High-level visitors have included Barak, Pardo, Vice President Joe Biden, U.S. Defense Secretary Leon Panetta, U.S. Director of National Intelligence James Clapper, CIA Director David Petraeus, Dempsey, U.S. National Security Adviser Tom Donilon, White House adviser Dennis Ross, Rogers and C.A. “Dutch” Ruppersberger, the ranking Democrat on the U.S. House Intelligence Committee.

U.S. Resolve Questioned

These talks have failed to dispel Israeli doubts that President Barack Obama is willing to do whatever is necessary to keep nuclear weapons out of Iranian hands, the American officials said. Barak described a meeting with Panetta yesterday only as “important and useful.”

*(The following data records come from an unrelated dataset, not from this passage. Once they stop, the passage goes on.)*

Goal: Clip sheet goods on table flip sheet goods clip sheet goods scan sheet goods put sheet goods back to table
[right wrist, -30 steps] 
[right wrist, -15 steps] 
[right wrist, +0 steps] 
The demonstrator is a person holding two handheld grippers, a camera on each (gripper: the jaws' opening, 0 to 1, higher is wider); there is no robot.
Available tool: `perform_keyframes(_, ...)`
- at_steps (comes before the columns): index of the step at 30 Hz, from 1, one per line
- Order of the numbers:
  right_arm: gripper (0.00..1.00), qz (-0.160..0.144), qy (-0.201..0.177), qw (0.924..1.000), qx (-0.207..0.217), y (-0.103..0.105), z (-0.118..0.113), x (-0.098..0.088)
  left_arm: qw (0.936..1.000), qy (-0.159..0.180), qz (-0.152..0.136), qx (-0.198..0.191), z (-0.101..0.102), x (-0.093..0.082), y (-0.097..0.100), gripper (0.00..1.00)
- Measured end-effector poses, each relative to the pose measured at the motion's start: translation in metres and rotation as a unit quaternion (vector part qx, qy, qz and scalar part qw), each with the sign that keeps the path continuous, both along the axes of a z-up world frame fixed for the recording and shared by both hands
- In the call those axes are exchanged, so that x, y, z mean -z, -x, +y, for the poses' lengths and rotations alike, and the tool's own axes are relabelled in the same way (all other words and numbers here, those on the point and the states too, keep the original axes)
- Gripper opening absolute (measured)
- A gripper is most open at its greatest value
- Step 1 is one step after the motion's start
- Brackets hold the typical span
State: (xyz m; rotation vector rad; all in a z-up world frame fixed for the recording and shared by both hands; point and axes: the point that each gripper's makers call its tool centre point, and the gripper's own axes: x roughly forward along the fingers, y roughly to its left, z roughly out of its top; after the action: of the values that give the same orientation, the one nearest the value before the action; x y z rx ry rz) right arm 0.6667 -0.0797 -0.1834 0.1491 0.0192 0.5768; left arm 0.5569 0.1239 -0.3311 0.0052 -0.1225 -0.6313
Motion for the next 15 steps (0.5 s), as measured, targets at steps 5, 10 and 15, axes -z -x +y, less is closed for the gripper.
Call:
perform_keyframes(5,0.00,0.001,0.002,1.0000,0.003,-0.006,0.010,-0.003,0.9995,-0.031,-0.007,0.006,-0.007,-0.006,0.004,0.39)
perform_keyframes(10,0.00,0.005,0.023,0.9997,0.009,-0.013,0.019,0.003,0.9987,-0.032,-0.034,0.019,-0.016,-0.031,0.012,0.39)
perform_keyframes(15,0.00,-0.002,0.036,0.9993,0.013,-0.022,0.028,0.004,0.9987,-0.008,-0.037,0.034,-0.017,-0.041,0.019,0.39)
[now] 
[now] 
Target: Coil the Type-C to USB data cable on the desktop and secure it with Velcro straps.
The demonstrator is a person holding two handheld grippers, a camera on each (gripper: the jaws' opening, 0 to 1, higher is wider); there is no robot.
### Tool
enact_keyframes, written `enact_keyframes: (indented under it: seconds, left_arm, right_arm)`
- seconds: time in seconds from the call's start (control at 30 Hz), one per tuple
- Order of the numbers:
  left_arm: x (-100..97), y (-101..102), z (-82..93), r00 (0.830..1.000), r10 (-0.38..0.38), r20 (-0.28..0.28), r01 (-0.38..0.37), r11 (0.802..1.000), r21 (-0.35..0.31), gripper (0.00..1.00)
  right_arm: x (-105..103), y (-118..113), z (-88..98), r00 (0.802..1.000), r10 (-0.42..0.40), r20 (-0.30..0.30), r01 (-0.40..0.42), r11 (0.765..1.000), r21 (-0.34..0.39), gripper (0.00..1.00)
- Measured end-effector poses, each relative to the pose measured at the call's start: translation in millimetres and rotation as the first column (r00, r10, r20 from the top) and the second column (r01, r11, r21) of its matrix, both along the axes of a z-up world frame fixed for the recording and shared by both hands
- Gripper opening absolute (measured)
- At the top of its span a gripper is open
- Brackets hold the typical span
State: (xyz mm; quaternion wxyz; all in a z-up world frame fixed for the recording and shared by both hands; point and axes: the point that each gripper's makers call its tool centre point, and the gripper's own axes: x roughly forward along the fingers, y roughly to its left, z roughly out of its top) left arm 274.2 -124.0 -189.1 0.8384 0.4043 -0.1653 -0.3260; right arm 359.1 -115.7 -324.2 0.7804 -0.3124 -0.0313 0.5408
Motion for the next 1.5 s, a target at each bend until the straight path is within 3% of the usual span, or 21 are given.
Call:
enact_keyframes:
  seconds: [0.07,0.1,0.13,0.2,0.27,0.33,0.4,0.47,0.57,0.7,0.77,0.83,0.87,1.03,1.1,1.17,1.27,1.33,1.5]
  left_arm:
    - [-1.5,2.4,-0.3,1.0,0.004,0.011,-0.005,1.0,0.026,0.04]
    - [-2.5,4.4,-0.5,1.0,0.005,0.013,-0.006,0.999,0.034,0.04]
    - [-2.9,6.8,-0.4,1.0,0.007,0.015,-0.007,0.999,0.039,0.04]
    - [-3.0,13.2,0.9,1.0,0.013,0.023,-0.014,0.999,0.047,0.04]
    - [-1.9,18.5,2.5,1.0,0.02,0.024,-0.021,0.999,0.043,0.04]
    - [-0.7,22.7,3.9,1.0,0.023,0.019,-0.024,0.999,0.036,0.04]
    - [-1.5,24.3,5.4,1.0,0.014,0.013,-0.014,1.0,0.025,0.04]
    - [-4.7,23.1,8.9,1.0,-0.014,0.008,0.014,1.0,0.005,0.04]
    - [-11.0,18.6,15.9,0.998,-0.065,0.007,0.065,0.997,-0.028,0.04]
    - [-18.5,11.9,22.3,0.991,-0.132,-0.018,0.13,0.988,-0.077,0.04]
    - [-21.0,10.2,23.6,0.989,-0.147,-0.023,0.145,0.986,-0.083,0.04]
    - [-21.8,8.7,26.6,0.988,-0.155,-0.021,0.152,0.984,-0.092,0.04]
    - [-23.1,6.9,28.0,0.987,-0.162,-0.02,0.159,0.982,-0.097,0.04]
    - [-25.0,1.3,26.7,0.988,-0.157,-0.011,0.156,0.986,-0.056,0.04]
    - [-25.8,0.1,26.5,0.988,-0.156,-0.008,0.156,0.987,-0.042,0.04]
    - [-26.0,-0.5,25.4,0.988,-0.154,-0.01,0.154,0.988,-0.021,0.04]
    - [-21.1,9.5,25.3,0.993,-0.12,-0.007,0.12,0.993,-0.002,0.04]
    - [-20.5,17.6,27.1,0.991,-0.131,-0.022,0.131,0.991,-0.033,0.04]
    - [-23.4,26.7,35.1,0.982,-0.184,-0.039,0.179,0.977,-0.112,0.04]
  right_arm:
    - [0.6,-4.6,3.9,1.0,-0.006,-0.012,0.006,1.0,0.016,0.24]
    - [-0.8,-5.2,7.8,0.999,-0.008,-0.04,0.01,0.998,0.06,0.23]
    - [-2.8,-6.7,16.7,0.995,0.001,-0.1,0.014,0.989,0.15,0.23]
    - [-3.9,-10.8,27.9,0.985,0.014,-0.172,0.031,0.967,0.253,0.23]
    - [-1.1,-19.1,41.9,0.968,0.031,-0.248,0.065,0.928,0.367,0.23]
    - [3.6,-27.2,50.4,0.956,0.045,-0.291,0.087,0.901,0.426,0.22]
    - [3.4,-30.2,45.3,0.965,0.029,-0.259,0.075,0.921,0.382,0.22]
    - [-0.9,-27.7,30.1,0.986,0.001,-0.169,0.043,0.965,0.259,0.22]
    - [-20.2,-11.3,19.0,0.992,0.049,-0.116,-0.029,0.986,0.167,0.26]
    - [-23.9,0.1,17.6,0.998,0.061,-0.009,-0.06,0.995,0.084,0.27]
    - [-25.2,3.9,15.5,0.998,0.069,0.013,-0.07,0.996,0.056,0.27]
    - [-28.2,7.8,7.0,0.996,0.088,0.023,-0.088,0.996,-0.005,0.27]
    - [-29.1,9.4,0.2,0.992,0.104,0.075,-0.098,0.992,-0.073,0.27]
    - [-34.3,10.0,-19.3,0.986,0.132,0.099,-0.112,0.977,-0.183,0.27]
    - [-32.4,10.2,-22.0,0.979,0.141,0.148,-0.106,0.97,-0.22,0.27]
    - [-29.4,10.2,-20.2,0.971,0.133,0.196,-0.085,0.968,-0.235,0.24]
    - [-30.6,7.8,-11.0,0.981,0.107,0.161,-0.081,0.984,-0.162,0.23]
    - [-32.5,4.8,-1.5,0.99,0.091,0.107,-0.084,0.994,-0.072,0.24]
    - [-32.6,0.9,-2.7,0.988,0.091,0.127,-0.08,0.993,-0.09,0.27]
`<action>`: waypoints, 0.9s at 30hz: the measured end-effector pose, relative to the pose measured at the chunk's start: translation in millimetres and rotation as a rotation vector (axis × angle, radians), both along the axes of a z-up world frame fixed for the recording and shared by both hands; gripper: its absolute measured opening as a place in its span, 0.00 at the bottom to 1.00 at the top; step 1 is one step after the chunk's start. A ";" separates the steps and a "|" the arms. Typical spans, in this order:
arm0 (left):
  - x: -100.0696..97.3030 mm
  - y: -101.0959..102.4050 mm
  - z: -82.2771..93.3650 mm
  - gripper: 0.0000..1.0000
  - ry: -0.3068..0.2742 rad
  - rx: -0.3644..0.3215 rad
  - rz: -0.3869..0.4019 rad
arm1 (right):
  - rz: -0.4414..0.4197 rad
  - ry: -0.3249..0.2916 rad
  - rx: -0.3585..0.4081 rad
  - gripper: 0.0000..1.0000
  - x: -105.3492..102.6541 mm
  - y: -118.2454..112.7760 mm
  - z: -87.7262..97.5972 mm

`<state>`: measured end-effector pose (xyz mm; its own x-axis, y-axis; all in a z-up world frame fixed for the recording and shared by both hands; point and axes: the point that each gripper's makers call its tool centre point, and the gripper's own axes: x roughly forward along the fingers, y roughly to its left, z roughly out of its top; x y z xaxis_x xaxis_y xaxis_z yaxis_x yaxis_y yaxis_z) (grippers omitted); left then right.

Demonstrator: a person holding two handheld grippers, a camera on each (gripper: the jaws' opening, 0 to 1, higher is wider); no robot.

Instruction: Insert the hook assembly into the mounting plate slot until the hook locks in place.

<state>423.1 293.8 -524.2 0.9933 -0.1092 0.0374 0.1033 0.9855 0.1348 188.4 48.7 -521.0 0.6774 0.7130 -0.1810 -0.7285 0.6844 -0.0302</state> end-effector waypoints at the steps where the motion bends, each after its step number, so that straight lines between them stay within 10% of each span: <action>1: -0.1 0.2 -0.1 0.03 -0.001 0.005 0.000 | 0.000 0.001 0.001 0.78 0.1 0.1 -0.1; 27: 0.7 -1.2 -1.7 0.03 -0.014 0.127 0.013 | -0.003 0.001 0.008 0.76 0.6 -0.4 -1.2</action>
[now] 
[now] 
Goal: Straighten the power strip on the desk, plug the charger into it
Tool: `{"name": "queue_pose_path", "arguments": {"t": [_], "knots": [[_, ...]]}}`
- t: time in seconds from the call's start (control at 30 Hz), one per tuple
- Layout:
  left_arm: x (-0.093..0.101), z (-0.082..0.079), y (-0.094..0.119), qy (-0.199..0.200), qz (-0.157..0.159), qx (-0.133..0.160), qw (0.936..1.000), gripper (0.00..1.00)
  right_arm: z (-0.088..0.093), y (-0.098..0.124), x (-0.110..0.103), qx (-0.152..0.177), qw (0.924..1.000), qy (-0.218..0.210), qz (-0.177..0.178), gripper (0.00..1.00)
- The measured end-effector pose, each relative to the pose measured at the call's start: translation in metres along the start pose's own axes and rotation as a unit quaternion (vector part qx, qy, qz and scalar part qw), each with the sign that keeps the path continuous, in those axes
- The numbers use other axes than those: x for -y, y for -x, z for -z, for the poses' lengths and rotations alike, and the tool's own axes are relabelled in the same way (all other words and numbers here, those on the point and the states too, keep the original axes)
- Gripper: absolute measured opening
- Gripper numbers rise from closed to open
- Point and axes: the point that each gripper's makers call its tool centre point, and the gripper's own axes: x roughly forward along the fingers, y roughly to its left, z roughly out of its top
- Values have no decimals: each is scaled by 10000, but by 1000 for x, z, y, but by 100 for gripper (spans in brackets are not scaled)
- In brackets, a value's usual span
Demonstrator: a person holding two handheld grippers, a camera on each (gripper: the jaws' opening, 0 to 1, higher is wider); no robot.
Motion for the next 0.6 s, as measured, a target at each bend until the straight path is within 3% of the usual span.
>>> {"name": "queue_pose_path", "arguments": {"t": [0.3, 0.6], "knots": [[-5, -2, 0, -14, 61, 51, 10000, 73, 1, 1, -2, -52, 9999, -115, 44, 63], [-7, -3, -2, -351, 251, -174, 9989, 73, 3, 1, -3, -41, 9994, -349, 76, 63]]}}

Netanyahu isn’t convinced Obama will alter his emphasis on sanctions as a mean to change Iranian behavior, U.S. officials said.

Responding to a question during a House Appropriations subcommittee budget hearing yesterday about concerns Israel may attack Iran, Secretary of State Hillary Clinton responded: “Let’s focus on economic sanctions that we have the world behind right now. We believe we’re making progress on the sanctions front.”

U.S. Policies

Iran doesn’t believe the U.S. has the resolution to intervene again in the region, according to the Israeli officials, who cited Washington’s abandonment of former Egyptian President Hosni Mubarak and the limited support given Muammar Qaddafi’s overthrow in Libya. They said Washington succumbed to domestic political pressure in exits from Iraq and Afghanistan.

Finally, the Israelis told some U.S. officials that the administration’s failure to retaliate against Iran for plotting to assassinate the Saudi Arabian ambassador to the U.S. and its inability to get Egypt to free the son of Transportation Secretary Ray LaHood, who is one of 16 American pro-democracy activists charged with operating without government permission, has reinforced an image of American weakness.

Some Republicans share those doubts. Senator Lindsey Graham of South Carolina, a Republican member of the Senate Armed Services Committee, said the Obama administration should be “more clear” in its determination to prevent Iran from acquiring nuclear weapons capability.

“The intelligence community is uncertain about Iranian intentions,” Graham told reporters at a news conference yesterday. “You don’t need to be Sherlock Holmes to figure this out.”